Instructions for the task
Where a line of the material includes the string "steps", copy that line.

+ + + + + + +

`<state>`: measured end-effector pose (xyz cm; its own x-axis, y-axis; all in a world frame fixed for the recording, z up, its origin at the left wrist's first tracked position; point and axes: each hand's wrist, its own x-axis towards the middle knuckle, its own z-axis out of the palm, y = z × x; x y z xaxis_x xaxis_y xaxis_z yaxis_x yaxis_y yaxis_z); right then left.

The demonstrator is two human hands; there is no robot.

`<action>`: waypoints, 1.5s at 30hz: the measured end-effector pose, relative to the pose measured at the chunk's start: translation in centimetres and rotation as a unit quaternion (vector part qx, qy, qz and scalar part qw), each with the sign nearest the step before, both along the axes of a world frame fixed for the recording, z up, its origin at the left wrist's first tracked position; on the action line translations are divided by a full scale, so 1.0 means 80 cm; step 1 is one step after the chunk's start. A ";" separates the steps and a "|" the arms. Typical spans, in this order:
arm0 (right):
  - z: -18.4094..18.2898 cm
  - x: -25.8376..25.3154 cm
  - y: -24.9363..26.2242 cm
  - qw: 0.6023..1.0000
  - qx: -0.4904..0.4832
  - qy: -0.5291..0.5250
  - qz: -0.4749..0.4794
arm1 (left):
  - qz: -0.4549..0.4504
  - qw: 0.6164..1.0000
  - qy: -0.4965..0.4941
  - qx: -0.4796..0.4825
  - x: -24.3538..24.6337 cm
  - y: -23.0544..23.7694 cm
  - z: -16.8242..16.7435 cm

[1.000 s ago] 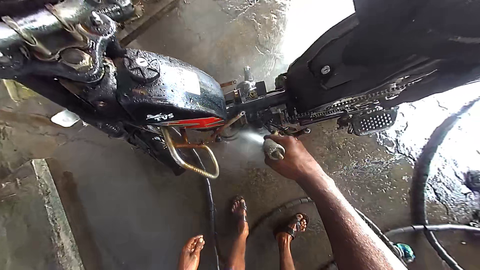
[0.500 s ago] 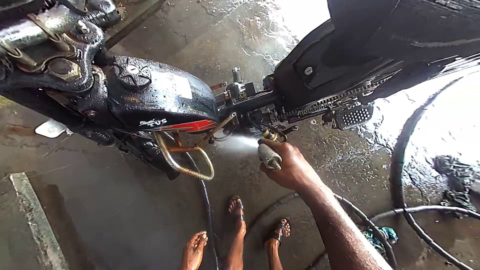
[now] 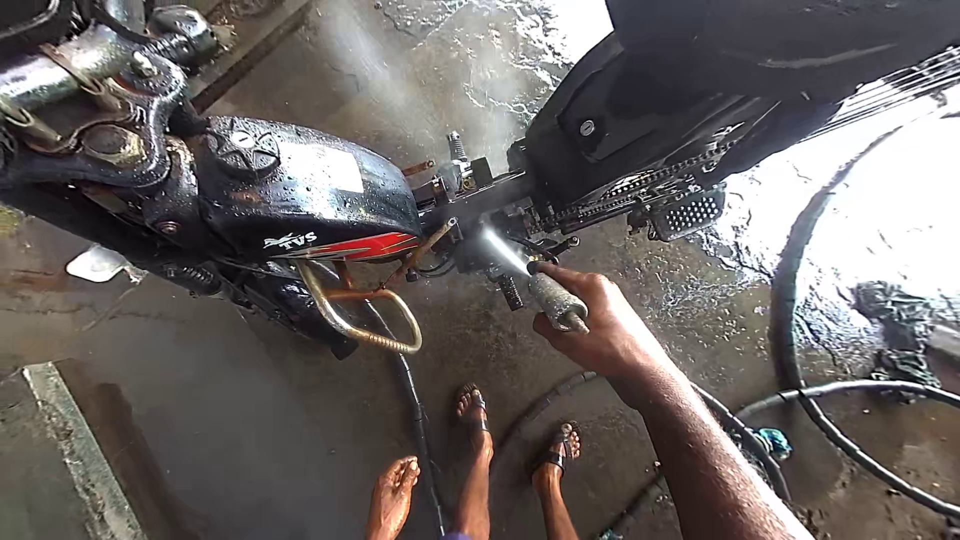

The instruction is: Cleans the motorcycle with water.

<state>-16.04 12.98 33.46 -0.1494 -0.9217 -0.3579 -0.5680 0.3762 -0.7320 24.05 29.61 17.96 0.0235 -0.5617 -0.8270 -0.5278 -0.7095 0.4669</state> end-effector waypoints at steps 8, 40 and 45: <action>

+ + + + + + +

Answer below
`<action>`: waypoints, 1.5s at 30hz: the measured end-effector pose, relative to the pose measured at the chunk's start: translation in centimetres and rotation as a unit quaternion (vector part qx, qy, qz and scalar part qw), each with the sign nearest the step before, both along the axes of a world frame fixed for the recording, z up, its origin at the left wrist's first tracked position; on the action line translations are divided by a full scale, so 1.0 means 80 cm; step 1 is one step after the chunk's start. A ";" separates the steps and a "|" the arms. Typical spans, in this order:
<state>-16.04 12.98 33.46 -0.1494 -0.9217 -0.3579 -0.5680 0.3762 -0.7320 24.05 29.61 17.96 0.0235 -0.5617 -0.8270 -0.5278 -0.7095 0.4669</state> end-effector waypoints at steps 8, 40 and 45: <action>

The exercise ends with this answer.